Female 2020 Candidates Face Tougher Media Coverage Than Men, Study Says
Researchers at Northeastern University School of Journalism have discovered what they believe is a "disconcerting trend" in the media's coverage of the 2020 presidential race. After analyzing 130 articles pulled from the five most-read online news outlets, they found the media was consistently tougher on female 2020 candidates, often describing them more negatively than their male counterparts.
"Female candidates running for president are consistently being described in the media more negatively than their male counterparts," researchers involved in Northeastern University School of Journalism's Storybench 2020 Election Coverage Tracker have said.
As part of their election coverage analysis, researchers at Storybench examined how the media has been covering 2020 contenders, with a particular focus on the 2020 Democratic candidates they feel have so far been "the most prominent candidates in the race:" Sens. Cory Booker, Kirsten Gillibrand, Kamala Harris, Amy Klobuchar, Bernie Sanders, Elizabeth Warren, and former Rep. Beto O'Rourke. According to researchers, Sanders ranks first in terms of most positive net sentiment, followed closely by Booker and O'Rourke. Warren, Klobuchar, Harris, and Gillibrand all trail behind, with researchers finding smaller percentages of positive words used in coverage pertaining to them.
"One possibility is that the four female candidates have simply been dealing with scandals at a higher rate than their male counterparts," researchers noted, citing Warren's ancestry test, Klobuchar's comb incident, Harris' history as a prosecutor, and reports on how Gillibrand's office reportedly handled sexual assault allegations. "But another possibility is that the women are simply facing more scrutiny than the men."
To analyze the sentiment behind media coverage for each candidate, Storybench pulled, at random, more than 100 articles (of 500 words or more) from CNN, The Washington Post, The New York Times, Fox News, and The Huffington Post, all news websites Amazon's Alexa credited as being the nation's top five most-read news sites. Storybench researchers also said their findings should be viewed with a degree of skepticism as they're based on early data. "The sentiment scoring is imperfect, and despite doubling our dataset, it is still too small to draw any certain conclusions," they said.
But the theory that female presidential candidates are more intently scrutinized by the media isn't new.
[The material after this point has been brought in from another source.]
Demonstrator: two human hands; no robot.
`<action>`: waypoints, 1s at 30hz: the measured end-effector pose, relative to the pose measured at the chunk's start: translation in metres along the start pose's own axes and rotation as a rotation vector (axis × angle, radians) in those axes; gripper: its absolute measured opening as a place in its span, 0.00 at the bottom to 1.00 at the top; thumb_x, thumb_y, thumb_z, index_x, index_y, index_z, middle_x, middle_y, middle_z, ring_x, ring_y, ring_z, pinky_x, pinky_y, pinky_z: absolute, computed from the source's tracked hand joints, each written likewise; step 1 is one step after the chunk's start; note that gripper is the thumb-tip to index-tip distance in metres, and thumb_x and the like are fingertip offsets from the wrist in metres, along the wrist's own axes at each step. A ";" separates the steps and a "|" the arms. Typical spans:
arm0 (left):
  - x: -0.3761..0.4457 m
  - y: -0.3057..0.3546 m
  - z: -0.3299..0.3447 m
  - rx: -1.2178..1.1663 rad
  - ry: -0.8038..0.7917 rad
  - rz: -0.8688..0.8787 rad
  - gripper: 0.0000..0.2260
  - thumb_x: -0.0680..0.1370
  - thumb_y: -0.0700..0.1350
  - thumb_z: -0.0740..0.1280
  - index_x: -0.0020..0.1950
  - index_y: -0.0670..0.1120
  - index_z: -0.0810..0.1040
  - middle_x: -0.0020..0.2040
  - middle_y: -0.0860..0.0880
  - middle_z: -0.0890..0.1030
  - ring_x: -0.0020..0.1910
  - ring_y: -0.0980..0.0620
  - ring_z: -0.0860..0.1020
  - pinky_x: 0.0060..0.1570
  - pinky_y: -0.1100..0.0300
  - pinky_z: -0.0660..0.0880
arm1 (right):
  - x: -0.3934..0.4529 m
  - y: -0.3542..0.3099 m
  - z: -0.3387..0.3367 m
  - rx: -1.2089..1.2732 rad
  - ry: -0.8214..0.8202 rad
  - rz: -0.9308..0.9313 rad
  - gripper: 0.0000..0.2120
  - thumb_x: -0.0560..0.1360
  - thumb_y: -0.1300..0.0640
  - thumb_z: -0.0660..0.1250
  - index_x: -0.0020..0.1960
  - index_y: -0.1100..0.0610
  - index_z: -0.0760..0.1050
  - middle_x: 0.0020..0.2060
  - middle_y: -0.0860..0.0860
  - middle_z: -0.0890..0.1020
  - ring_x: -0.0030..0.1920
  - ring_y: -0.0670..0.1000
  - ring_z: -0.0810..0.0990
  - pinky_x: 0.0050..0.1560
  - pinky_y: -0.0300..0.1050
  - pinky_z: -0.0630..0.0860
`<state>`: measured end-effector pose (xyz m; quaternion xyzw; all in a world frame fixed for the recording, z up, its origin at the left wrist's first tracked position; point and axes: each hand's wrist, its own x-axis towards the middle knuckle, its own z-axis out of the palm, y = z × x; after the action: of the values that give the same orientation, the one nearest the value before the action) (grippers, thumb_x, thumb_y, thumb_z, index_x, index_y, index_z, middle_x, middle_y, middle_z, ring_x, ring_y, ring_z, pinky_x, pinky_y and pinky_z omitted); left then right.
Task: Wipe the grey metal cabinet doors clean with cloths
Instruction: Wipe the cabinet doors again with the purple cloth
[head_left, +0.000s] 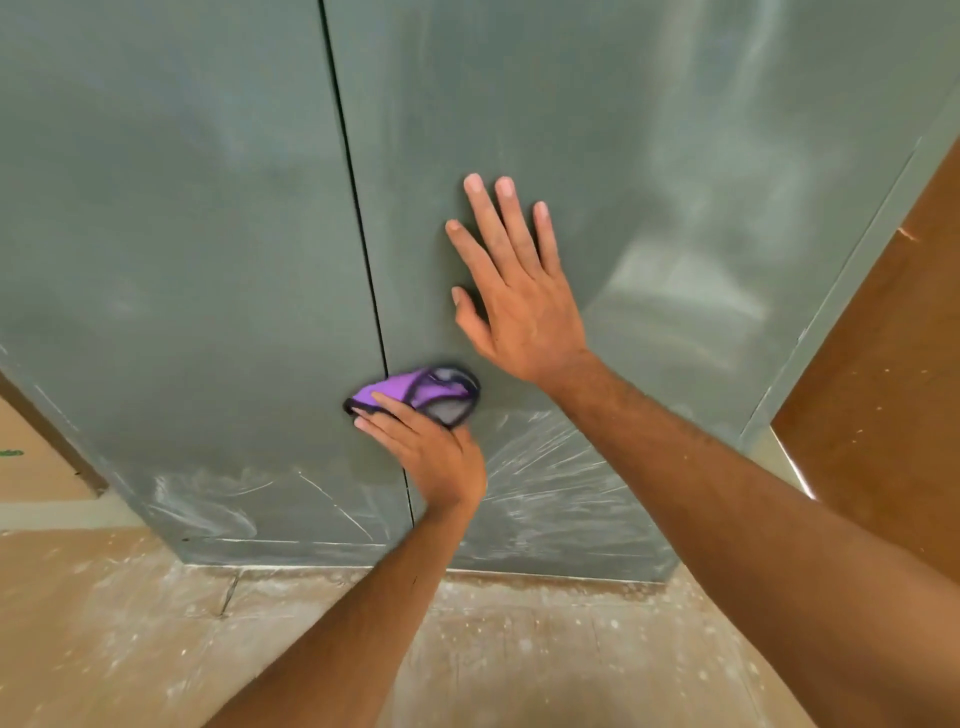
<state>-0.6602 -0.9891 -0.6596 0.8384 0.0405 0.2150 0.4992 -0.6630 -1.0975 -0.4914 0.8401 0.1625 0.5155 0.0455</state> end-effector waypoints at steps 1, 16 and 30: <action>-0.008 -0.025 -0.001 0.201 -0.057 0.143 0.40 0.76 0.49 0.58 0.80 0.28 0.47 0.78 0.22 0.49 0.79 0.23 0.45 0.81 0.37 0.47 | 0.000 0.000 -0.002 0.001 -0.011 -0.002 0.27 0.80 0.55 0.66 0.78 0.61 0.69 0.79 0.63 0.63 0.81 0.65 0.60 0.80 0.66 0.54; 0.026 -0.050 -0.079 0.503 -0.259 0.899 0.52 0.67 0.34 0.75 0.84 0.50 0.50 0.84 0.40 0.58 0.77 0.40 0.63 0.71 0.46 0.67 | -0.146 -0.114 0.028 1.068 -0.458 1.469 0.19 0.72 0.37 0.75 0.49 0.50 0.77 0.36 0.54 0.86 0.37 0.58 0.86 0.43 0.60 0.85; 0.090 0.077 -0.124 0.271 -0.348 1.305 0.17 0.72 0.37 0.62 0.58 0.41 0.82 0.53 0.45 0.82 0.53 0.42 0.75 0.54 0.50 0.74 | -0.083 -0.142 0.071 0.754 0.661 1.769 0.10 0.78 0.63 0.71 0.58 0.62 0.74 0.56 0.60 0.77 0.48 0.55 0.77 0.55 0.46 0.78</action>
<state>-0.6395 -0.9006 -0.5144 0.7688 -0.5265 0.3270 0.1576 -0.6670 -0.9836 -0.6292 0.4340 -0.3607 0.4861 -0.6673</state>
In fact, much has been written about the sexist criticism 2016 Democratic nominee Hillary Clinton received in comparison to the men she ran against. When she raised her voice she was being "shrill" (a shouting Sanders, meanwhile, was impassioned). Her laugh was a "cackle" (as in a witch's). When she contracted pneumonia on the campaign trail she was "physically unfit to be president."
What's more, as Amanda Marcotte noted in an essay for Salon that was published earlier this year, Donald Trump "was widely perceived as the 'authentic' candidate" and touted as being "in touch with the common man" despite his wealth and proven falsehoods. Clinton, on the other hand, was often viewed as being "inauthentic" and/or "dishonest" due to how the media covered her, Marcotte said. Debates over candidates' authenticity have, according to Marcotte, already shown similarly sexist patterns in 2020 coverage. She noted that all of the prominent female 2020 candidates were "getting saddled with this narrative of inauthenticity."
While it may be too early to draw concrete conclusions from 2020 election coverage, Storybench researchers are certainly right about one thing: election coverage deserves scrutiny. As Storybench's Alexander Frandsen and Aleszu Bajak previously put it, "If the media serves as the watchdog of the election, then someone has to keep an eye on the watchdog, too."